Cevap yok, çünkü ben satrancı yeni öğrendiğim zamanlar O ölmüştü.
"Benimseyebildiğim fazla sözünüz, söyleminiz olmadı. Bir tanesi korkuyla alakalı olan diğeri de "en temeli tekrar etmek" ile alakalı olan bir hatıranızdı. Bunları da feda ile pek bağdaştıramadım. Sizi örnek alarak yaşadığım satranç hayatımın genelinde de parlak on, on beş zaferden başka bir şey elde edemedim. Pek çok zaman ise tenhalaşan salonda taşlar toplanırken hayal kırıklığımla baş başa kaldım. Ratingim hep 1600 civarlarında seyretti. Belki bunda iş-güç-gündelik hayat yoğunluğu da etkilidir ama olmasaydı bile yolunuzun ısrarcısı olmaya devam etseydim 1900ü göremezdim gibime geliyor. "Rating için mi bunlar?" diye sorabilirsiniz ama bakın bir mesela; Kasparov- Topalov 1999 1-0. Güncel bir örnek, şimdi tekrar masaya yatırdığımız... Artık bunlar, fedalar, gerilimler, kaoslar sorun değil sayın Tal. İnsanların görmekten haz ettiklerini bir çok güçlü oyuncu hoş bir şekilde sağlayabiliyor. Siz, zamanınızda açtığınız çığır ile ve tanıştığımızdaki cazibeniz ile benim hep kalbimde ve bir çoklarının kalbinde bir yerlerde yaşamaya devam edeceksiniz ama artık zaman benim için ilerleme zamanıdır.
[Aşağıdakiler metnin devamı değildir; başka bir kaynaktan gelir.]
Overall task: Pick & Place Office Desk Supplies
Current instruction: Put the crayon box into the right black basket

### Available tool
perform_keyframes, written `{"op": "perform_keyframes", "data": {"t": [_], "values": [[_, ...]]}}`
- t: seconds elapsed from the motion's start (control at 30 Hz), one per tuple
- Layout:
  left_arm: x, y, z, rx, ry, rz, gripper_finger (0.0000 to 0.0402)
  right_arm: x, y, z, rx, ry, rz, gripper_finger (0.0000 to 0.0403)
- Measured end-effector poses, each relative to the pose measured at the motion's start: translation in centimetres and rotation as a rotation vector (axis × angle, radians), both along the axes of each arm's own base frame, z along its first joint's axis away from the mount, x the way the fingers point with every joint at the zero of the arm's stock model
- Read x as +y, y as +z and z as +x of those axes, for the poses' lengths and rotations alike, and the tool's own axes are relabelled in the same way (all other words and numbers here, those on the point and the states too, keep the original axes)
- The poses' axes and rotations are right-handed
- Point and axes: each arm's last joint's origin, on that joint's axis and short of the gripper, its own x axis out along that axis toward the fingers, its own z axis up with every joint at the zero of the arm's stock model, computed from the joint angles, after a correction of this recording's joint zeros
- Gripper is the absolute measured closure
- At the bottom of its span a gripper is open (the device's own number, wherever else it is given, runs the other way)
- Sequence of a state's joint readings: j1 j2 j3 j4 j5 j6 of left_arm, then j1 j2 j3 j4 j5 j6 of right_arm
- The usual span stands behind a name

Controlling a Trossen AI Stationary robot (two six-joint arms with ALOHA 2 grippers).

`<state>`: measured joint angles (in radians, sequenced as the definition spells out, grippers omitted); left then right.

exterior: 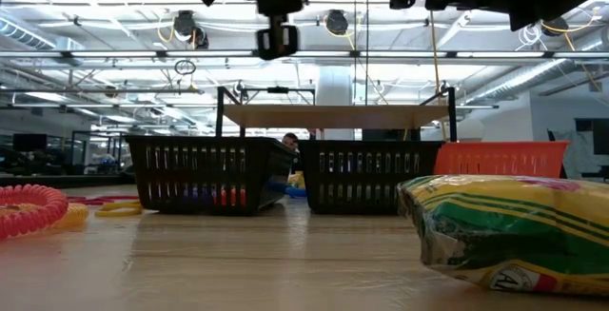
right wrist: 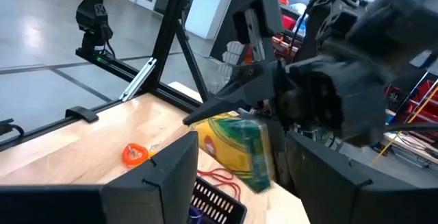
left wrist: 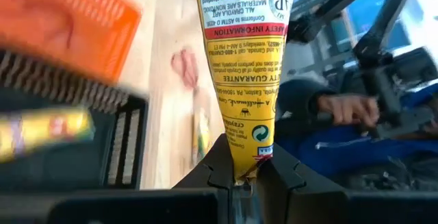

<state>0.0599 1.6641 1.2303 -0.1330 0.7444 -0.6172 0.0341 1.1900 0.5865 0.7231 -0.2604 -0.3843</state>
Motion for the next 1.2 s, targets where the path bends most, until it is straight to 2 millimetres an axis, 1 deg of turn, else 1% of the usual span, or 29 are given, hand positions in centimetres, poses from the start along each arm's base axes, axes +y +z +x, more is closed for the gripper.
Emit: {"op": "perform_keyframes", "data": {"t": [0.4,0.5,0.63,0.83,0.93,1.03,1.2], "values": [[0.4,0.2,0.2,-0.023,0.006,-0.019,0.0371,0.0,0.0,0.0,0.005,0.004,0.005,0.0191],[0.4,0.3,0.3,-0.037,0.007,-0.019,0.0371,0.0,-0.2,0.2,0.007,0.005,0.005,0.0200],[0.4,0.3,0.3,-0.038,0.007,-0.018,0.0371,0.1,-0.4,1.3,0.032,0.006,0.004,0.0236],[0.2,-0.1,0.1,0.001,-0.018,-0.034,0.0371,0.5,-1.3,3.7,0.063,0.066,0.000,0.0320],[0.1,-0.2,0.0,0.008,-0.025,-0.021,0.0371,0.9,-1.0,3.7,0.056,0.082,-0.002,0.0351],[0.1,-0.1,0.0,0.001,-0.018,-0.004,0.0371,1.0,-0.5,3.3,0.057,0.080,0.009,0.0366],[0.2,0.0,0.0,-0.008,-0.009,0.003,0.0371,1.0,0.1,2.7,0.077,0.052,0.024,0.0367]]}}
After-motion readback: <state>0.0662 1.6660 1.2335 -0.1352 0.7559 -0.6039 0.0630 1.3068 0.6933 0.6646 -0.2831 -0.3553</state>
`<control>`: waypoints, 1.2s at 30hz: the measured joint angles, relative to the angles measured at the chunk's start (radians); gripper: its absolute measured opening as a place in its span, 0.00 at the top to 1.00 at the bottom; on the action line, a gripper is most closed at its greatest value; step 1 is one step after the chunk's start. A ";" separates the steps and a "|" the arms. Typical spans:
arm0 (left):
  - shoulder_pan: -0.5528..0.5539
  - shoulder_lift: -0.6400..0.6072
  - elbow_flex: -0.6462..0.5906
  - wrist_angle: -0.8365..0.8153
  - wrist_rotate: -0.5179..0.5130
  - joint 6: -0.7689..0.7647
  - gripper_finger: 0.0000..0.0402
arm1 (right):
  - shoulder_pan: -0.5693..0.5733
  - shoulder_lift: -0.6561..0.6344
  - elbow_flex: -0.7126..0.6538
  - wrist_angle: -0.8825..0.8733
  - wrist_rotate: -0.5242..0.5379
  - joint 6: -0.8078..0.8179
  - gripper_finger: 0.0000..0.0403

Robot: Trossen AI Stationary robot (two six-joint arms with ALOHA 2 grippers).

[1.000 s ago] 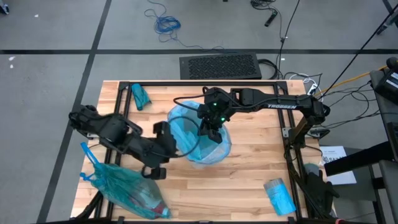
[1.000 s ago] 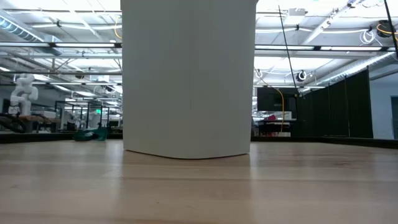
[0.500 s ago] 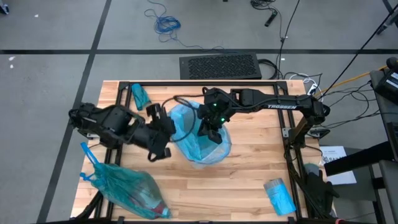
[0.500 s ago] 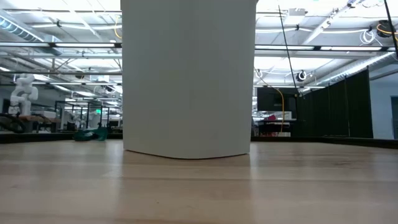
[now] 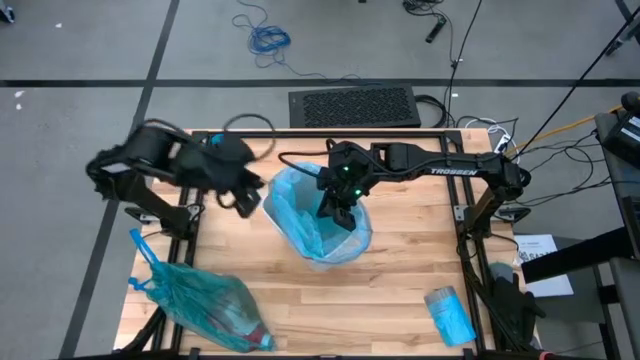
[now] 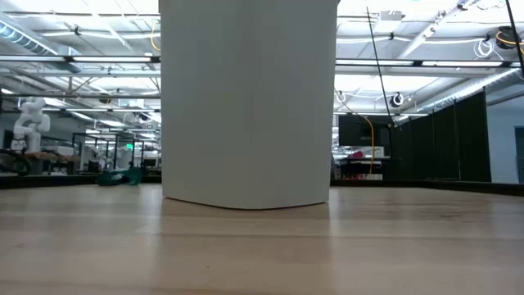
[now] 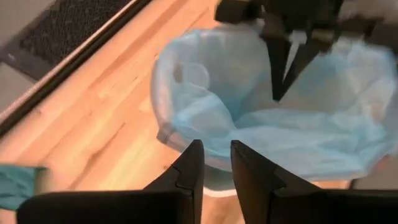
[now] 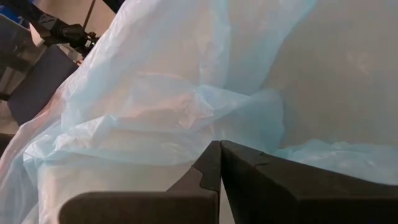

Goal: Place trash/remove bag and relplace
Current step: Insert the new blue trash bag into the white trash bin

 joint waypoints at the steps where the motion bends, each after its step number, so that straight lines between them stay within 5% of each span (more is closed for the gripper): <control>1: 0.006 -0.019 0.000 0.002 0.004 -0.019 0.79 | 0.000 0.000 0.000 0.000 0.000 0.000 1.00; 8: 0.014 -0.116 -0.045 0.098 0.060 -0.111 0.60 | 0.000 0.000 0.000 0.005 0.000 -0.007 1.00; 13: 0.013 -0.177 -0.241 0.207 0.100 -0.182 0.51 | -0.002 0.000 0.000 0.025 0.002 -0.007 1.00; 23: 0.030 -0.398 -0.723 0.558 0.056 -0.314 0.49 | -0.002 0.000 0.000 0.020 0.001 -0.008 1.00; 36: 0.080 -0.406 -0.795 0.759 0.163 -0.303 0.49 | -0.002 -0.001 0.000 0.014 0.000 -0.018 1.00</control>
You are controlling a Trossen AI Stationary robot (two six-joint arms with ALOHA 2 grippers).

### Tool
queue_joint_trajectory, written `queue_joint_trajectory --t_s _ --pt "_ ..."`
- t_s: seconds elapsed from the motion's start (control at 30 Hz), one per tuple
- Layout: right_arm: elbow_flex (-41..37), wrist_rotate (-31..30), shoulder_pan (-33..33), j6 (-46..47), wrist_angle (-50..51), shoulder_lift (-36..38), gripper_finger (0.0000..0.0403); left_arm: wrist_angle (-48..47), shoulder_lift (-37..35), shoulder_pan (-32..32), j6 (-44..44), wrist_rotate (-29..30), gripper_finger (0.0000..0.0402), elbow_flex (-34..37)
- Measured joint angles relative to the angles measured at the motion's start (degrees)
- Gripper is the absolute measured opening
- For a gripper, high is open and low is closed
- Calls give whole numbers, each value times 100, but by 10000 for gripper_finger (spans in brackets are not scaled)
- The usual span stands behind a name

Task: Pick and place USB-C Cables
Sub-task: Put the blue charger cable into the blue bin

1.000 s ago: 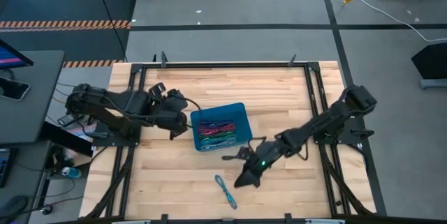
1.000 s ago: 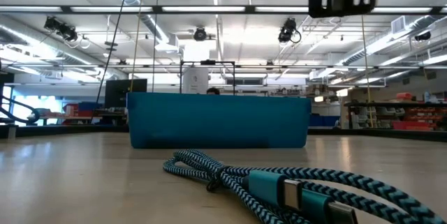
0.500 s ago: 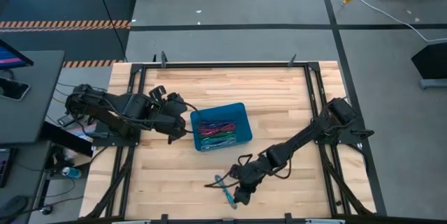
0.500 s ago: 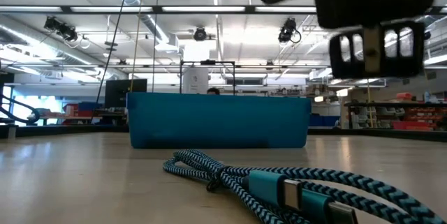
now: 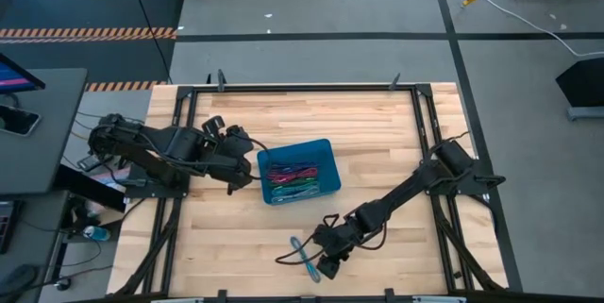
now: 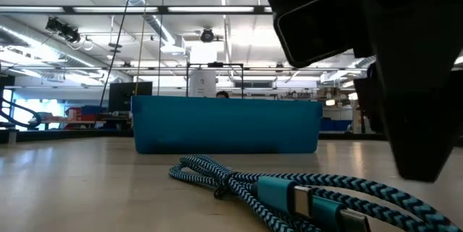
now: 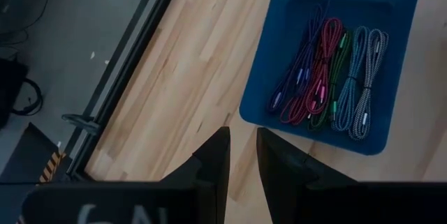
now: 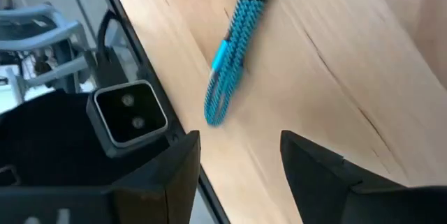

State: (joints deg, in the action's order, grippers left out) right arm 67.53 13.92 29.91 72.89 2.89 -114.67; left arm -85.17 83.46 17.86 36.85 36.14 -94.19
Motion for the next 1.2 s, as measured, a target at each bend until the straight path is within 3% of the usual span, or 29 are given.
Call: queue_joint_trajectory --t_s 0.37,0.73,0.93,1.2 --pt "7 415 -110 -87 -855 -5 204 9 2 -1 3 0 78 0" --pt "-2 195 -294 -682 -225 -64 203 28 2 1 1 0 78 0" --pt "0 172 -321 -560 -940 -361 203 31 2 1 2 0 78 0" --pt "24 622 -338 -394 -1925 -776 203 33 2 1 1 -1 78 0"
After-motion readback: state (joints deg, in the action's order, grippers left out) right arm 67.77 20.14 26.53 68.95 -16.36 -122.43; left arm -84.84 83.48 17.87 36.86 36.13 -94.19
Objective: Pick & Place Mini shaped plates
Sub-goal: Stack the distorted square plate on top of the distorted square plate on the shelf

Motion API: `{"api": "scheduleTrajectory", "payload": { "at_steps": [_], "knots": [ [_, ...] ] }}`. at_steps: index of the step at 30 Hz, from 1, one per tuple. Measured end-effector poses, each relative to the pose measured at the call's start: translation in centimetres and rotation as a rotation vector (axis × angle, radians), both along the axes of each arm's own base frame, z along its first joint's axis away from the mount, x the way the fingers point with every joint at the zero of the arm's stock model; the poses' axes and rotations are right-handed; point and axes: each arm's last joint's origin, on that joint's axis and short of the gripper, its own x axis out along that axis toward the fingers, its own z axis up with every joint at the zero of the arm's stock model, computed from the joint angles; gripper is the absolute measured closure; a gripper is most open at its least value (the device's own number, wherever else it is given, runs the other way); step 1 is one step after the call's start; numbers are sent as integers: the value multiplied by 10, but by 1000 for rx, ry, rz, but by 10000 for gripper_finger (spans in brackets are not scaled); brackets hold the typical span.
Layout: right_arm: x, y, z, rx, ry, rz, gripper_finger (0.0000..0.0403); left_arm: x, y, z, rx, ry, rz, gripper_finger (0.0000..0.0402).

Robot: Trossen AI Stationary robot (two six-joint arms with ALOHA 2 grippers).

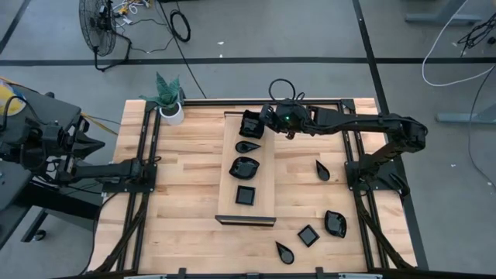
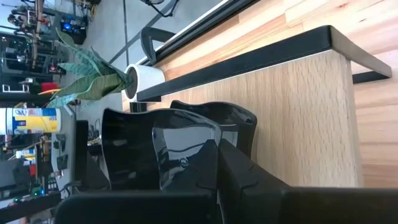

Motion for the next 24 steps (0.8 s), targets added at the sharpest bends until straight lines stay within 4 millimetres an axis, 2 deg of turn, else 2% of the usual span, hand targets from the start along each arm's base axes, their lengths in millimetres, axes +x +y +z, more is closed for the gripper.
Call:
{"api": "scheduleTrajectory", "payload": {
  "at_steps": [14, 24],
  "knots": [
    [-2, -2, -1, 4, 15, -9, 363, 0, 0, 0, 0, 0, 0, 387],
    [-2, -4, -1, 9, 10, -3, 312, 0, 0, 0, 0, 0, 0, 387]
  ]
}}
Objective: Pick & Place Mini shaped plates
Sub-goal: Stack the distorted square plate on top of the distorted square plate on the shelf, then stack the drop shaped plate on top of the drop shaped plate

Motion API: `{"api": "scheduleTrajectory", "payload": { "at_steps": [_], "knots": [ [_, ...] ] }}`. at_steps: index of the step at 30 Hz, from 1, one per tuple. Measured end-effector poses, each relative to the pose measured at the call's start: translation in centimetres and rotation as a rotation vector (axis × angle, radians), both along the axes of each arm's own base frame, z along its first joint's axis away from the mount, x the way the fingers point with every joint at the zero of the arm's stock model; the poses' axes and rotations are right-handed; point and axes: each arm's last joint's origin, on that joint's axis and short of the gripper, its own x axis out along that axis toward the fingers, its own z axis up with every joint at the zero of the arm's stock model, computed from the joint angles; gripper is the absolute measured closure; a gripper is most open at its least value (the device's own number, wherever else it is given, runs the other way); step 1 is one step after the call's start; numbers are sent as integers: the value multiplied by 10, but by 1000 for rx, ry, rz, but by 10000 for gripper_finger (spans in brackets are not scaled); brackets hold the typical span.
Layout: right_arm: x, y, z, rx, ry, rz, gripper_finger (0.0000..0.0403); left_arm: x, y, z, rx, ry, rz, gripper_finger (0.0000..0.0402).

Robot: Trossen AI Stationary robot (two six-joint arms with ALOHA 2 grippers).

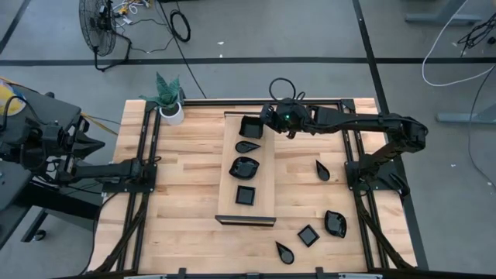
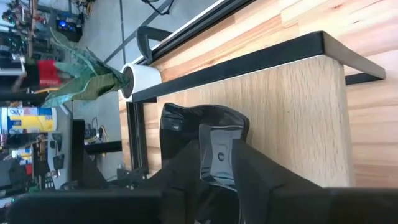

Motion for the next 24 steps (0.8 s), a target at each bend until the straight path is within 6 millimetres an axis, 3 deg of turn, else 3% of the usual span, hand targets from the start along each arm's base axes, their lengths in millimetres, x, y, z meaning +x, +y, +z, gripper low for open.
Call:
{"api": "scheduleTrajectory", "payload": {
  "at_steps": [10, 16, 24],
  "knots": [
    [-11, 1, 17, -174, 40, 170, 274, 0, 0, 0, 1, 0, 0, 387],
    [-19, 4, 27, -332, 99, 298, 273, 0, 0, 0, 0, 0, 0, 387],
    [-39, 10, 30, -410, 256, 436, 272, 0, 0, 0, 0, -1, 0, 387]
  ]
}}
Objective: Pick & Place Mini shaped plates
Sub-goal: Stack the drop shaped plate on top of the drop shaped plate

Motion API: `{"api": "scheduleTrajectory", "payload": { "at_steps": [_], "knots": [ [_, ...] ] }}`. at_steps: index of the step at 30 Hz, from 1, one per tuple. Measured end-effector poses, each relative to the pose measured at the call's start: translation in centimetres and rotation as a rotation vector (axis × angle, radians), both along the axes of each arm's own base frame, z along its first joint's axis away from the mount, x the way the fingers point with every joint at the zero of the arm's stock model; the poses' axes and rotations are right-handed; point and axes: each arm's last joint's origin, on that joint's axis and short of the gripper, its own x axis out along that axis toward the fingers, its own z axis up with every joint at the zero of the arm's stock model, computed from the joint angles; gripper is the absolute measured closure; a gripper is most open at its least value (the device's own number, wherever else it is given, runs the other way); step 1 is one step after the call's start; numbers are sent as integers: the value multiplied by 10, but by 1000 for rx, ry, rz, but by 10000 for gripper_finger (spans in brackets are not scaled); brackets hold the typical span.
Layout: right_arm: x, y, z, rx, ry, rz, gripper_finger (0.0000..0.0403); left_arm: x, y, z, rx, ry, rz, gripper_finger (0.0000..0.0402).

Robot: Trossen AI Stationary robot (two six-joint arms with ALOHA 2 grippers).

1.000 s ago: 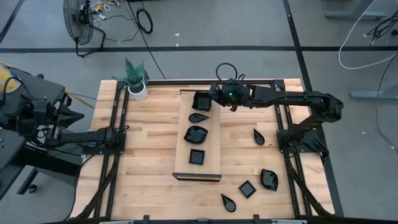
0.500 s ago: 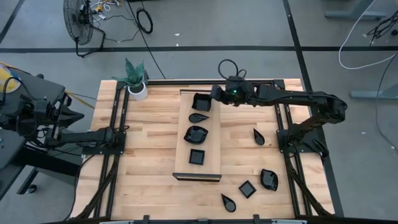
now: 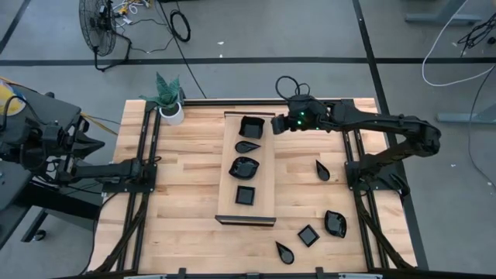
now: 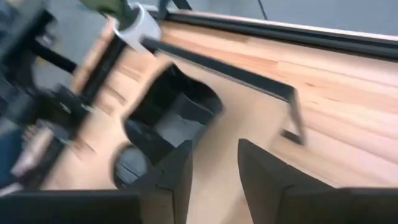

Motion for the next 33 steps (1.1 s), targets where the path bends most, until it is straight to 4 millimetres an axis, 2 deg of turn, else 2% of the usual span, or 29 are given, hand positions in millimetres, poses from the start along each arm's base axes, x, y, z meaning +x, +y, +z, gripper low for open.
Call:
{"api": "scheduleTrajectory", "payload": {
  "at_steps": [8, 15, 24, 33],
  "knots": [
    [-27, 5, 4, -124, 195, 150, 272, 0, 0, 0, 0, 2, 0, 387],
    [-60, 8, 11, -203, 317, 255, 272, 0, 0, 0, 0, 1, 0, 387],
    [-102, 21, -12, -142, 450, 284, 272, 0, 0, 0, 0, 2, 0, 387],
    [-125, 30, -41, 82, 567, 124, 272, 0, 0, 0, 1, 1, 0, 387]
  ]
}}
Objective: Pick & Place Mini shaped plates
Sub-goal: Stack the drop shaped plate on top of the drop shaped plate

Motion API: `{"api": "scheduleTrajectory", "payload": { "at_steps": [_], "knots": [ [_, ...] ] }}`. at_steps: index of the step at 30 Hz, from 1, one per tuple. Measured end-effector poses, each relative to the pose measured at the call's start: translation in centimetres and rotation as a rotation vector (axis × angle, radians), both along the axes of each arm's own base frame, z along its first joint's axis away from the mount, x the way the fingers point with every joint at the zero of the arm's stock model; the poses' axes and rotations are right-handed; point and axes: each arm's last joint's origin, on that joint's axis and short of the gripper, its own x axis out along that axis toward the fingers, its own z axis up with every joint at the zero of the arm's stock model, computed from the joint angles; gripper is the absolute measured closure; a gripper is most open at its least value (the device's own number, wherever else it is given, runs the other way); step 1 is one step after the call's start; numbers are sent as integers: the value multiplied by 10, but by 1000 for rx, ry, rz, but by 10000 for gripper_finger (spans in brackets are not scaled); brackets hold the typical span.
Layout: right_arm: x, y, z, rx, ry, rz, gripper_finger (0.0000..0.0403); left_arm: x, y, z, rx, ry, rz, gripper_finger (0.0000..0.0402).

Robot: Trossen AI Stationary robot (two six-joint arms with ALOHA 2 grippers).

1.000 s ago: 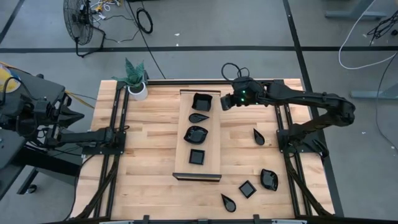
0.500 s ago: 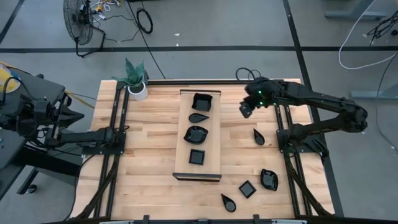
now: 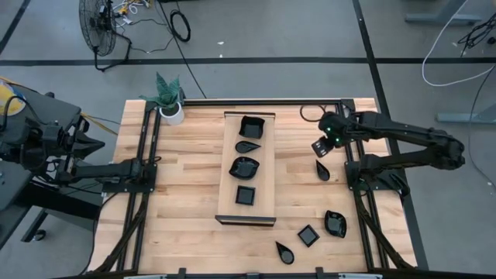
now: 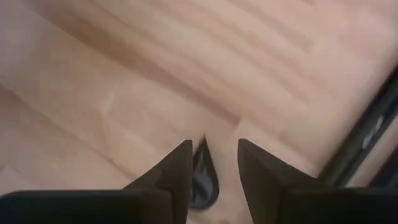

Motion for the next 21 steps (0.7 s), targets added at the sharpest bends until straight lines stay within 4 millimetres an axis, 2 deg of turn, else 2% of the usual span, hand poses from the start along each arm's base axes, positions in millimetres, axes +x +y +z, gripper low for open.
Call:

Yeni boyutlarda, yeni konularda deneyim kazanmanın zamanıdır. Fedadan başka çok sayıda sanatın icra edildiği bu oyunda diğer eserlere de bakmak onlardan da örnek almak zamanıdır. Israrcı olmamak lazım zira bu satrancın özüne karşı bir duruştur. Görülebilir ki bu da tutucu, muhafazakar ve sıradan bir duruştur.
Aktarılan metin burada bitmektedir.